INFORMATION PROVIDED Block Start
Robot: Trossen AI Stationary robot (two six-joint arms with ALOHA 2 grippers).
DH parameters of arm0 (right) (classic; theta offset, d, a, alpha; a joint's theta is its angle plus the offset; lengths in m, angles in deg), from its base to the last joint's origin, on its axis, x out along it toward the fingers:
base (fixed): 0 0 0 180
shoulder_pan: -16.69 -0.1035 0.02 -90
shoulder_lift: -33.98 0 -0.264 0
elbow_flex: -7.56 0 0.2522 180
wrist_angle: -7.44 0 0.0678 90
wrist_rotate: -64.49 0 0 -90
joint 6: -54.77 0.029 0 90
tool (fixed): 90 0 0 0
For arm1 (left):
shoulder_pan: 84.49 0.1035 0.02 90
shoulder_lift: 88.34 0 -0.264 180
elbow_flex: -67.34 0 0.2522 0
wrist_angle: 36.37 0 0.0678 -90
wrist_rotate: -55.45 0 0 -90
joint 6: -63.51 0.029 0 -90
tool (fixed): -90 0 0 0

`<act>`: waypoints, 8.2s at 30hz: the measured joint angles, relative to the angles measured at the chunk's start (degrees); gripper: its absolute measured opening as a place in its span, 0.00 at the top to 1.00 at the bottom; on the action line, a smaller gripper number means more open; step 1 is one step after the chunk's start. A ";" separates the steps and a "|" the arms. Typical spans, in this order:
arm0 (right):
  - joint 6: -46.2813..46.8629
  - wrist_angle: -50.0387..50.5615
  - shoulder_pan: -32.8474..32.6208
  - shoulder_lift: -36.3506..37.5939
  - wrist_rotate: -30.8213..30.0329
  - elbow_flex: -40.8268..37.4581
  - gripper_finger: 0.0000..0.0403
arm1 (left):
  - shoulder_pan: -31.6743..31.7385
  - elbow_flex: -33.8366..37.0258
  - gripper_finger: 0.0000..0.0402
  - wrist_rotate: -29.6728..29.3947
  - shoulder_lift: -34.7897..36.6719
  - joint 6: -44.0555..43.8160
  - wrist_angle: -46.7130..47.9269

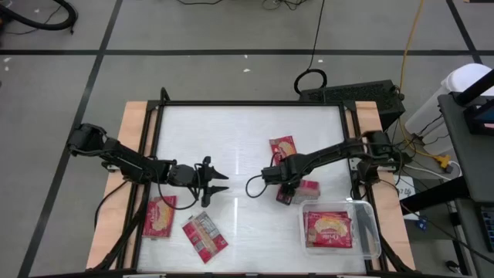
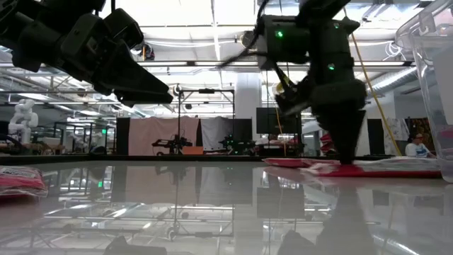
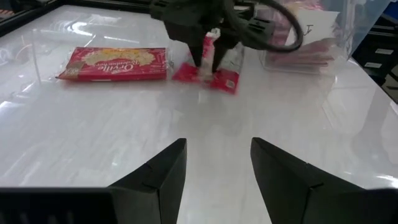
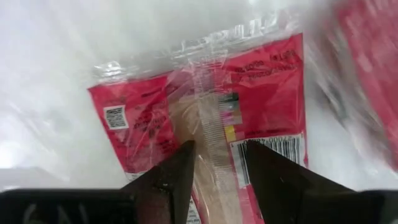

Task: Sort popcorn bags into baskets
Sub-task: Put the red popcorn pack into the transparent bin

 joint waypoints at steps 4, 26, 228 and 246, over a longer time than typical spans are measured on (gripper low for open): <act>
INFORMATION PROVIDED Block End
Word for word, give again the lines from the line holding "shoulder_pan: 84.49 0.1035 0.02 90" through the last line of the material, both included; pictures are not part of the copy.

## RESULT OF THE TASK
shoulder_pan: 84.49 0.1035 0.02 90
shoulder_lift: 88.34 0 -0.264 180
elbow_flex: -67.34 0 0.2522 0
wrist_angle: 36.37 0 0.0678 -90
wrist_rotate: -55.45 0 0 -90
joint 6: -63.51 0.029 0 -90
tool (fixed): -90 0 0 0

`<act>`: waypoints, 8.2s at 30hz: the measured joint angles, relative to the angles measured at the chunk's start (degrees); gripper: its absolute measured opening as a place in its span, 0.00 at the top to 1.00 at the bottom; on the action line, a smaller gripper number means more open; step 1 is one step after the chunk's start. A ";" separates the steps and a "|" the arms. Typical spans, in this order:
arm0 (right):
  - joint 6: -46.2813..46.8629
  - wrist_angle: -50.0387..50.5615
  - shoulder_pan: -32.8474..32.6208
  - shoulder_lift: -36.3506..37.5939
  - wrist_rotate: -30.8213..30.0329
  - elbow_flex: -40.8268..37.4581
  - gripper_finger: 0.0000..0.0403
arm1 (left):
  - shoulder_pan: -31.6743..31.7385
  - elbow_flex: -33.8366..37.0258
  - gripper_finger: 0.0000..0.0402
  - wrist_rotate: -29.6728..29.3947
  - shoulder_lift: -34.7897..36.6719
  - joint 6: -44.0555..43.8160
  - wrist_angle: -46.7130..47.9269


Task: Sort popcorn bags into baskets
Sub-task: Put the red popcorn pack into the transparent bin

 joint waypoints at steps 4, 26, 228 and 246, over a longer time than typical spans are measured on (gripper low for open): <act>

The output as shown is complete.